Esta idea surgió, tras una reciente publicación en el periódico The New York Times, donde un propietario de una tienda online, el cual aseguraba haber mejorado su ranking gracias al elevado volumen de quejas de su negocio publicadas en internet, el propietario comenta “He explotado esta oportunidad porque me ha funcionado, no importa en qué parte de internet mis clientes ponen comentarios negativos, eso me ha ayudado a rentabilizar mis inversiones, por lo tanto, ¿por qué no habré de utilizar esa negatividad a mi favor?.

Asegura Amit Singhal en el blog de la compañía, que esta táctica no funcionara más.

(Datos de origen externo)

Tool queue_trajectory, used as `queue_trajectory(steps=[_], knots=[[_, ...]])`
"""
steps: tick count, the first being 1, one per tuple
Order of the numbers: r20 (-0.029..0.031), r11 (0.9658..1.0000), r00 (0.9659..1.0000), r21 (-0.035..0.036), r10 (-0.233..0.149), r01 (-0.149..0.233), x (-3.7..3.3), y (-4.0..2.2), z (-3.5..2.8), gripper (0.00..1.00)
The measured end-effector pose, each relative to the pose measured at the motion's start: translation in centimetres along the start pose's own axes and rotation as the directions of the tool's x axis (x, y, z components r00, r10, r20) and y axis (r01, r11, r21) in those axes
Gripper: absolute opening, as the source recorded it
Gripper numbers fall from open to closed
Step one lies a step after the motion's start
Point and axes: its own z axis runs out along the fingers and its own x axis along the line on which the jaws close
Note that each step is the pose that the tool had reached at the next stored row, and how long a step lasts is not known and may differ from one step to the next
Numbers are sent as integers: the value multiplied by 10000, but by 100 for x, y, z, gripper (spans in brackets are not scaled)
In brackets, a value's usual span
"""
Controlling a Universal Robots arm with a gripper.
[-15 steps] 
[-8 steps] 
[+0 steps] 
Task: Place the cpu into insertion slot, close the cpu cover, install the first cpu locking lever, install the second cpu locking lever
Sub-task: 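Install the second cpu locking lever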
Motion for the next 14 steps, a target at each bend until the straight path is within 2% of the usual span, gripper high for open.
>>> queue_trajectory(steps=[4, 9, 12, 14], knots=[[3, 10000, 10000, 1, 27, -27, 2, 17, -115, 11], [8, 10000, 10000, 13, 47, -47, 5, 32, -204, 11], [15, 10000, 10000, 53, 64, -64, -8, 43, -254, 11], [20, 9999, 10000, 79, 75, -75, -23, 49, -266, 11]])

Esta noticia despertó asombro y preocupación en la compañía, que decidieron tomar rápidamente medidas para solucionar el problema. Singhal comenta en el blog, que se ha aplicado una solución a este problema, en base a algoritmos que son capaces de identificar cuáles son los negocios que están proporcionando una muy mala atención y en consecuencia, les asignaran una posición más baja en los rankings, lo cual por el momento es una solución inicial a los problemas, pero que será mejorada en el futuro. Sin embargo, el responsable de Google duda que las ventajas conseguidas por esta persona se deban a las quejas publicadas en internet.

Esta situación, ha empujado a Google a mejorar su sistema de búsqueda, para que el análisis de opiniones sea un factor de mayor peso en los rankings de resultados, pero por el momento, la compañía no ha encontrado el modo adecuado de conseguir esto sin afectar desproporcionadamente el ranking  ya existente por problemas con gente controvertida.